**Requirement:**
Of the records that follow, copy only the lines from the line containing "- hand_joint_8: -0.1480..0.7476" to the line containing "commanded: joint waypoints", both included, exactly as written.

═════ Provided information ═════

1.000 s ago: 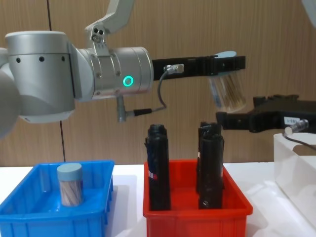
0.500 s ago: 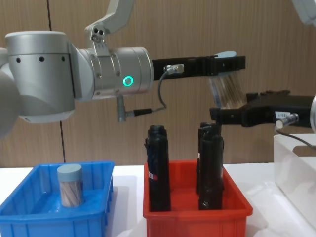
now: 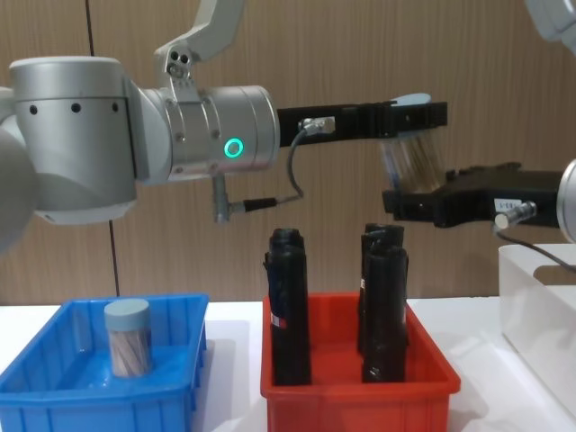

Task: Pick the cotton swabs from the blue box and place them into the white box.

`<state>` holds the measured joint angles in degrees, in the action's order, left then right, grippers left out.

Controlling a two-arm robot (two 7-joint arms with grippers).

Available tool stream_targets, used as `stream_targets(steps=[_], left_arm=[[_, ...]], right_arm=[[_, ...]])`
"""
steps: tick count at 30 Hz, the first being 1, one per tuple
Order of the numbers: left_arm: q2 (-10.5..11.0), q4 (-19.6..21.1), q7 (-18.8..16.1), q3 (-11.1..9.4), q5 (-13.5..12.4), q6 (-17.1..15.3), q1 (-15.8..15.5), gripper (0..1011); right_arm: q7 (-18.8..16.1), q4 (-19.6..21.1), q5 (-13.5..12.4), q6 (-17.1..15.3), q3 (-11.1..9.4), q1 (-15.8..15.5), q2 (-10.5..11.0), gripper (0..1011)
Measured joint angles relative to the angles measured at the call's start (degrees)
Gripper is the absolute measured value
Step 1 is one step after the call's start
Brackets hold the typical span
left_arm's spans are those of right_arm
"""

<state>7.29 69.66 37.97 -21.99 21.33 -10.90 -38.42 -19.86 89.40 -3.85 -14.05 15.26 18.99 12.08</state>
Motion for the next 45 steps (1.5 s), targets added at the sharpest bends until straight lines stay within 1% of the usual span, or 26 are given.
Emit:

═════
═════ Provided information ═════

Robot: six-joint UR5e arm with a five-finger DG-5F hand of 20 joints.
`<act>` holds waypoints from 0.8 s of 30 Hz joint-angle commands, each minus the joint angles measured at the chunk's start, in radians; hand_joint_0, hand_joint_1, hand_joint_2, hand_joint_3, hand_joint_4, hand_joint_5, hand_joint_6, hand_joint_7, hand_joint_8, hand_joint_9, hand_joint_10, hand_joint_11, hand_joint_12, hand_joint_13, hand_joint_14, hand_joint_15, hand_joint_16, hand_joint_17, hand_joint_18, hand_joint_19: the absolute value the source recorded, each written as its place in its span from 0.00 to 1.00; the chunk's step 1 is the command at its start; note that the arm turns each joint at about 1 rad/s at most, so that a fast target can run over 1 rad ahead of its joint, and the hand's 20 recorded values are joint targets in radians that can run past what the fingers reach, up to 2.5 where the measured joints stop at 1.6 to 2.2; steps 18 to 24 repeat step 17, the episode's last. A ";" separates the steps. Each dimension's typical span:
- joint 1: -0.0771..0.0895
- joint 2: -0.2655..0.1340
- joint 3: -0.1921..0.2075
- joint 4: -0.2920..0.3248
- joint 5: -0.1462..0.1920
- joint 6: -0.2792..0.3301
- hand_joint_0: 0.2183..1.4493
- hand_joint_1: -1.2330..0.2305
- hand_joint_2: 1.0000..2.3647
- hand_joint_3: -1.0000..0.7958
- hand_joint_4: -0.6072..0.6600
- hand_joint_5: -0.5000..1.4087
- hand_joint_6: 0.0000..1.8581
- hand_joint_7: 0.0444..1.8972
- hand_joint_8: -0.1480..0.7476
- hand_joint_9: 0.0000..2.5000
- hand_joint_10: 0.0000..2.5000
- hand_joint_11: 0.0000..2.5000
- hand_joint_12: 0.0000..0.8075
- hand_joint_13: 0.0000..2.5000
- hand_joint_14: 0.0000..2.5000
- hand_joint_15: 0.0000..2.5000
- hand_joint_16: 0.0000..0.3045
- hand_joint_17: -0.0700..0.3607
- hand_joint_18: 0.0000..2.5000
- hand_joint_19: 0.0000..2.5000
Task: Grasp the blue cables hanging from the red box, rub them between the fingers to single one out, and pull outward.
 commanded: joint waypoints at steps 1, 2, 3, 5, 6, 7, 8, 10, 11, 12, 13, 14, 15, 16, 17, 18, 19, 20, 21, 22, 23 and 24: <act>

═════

**Answer box:**
- hand_joint_8: -0.1480..0.7476
- hand_joint_9: 0.0000..2.5000
- hand_joint_10: 0.0000..2.5000
- hand_joint_11: 0.0000..2.5000
- hand_joint_12: 0.0000..0.8075
- hand_joint_13: 0.0000..2.5000
- hand_joint_14: 0.0000..2.5000
- hand_joint_15: 0.0000..2.5000
- hand_joint_16: 0.0000..0.3045
- hand_joint_17: -0.0700..0.3607
- hand_joint_18: 0.0000..2.5000
- hand_joint_19: 0.0000..2.5000
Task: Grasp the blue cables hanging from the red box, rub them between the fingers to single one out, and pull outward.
 commanded: joint waypoints at steps 1, 2, 3, 5, 6, 7, 8, 10, 11, 12, 13, 14, 15, 16, 17, 18, 19, 20, 21, 22, 23 and 24: <act>

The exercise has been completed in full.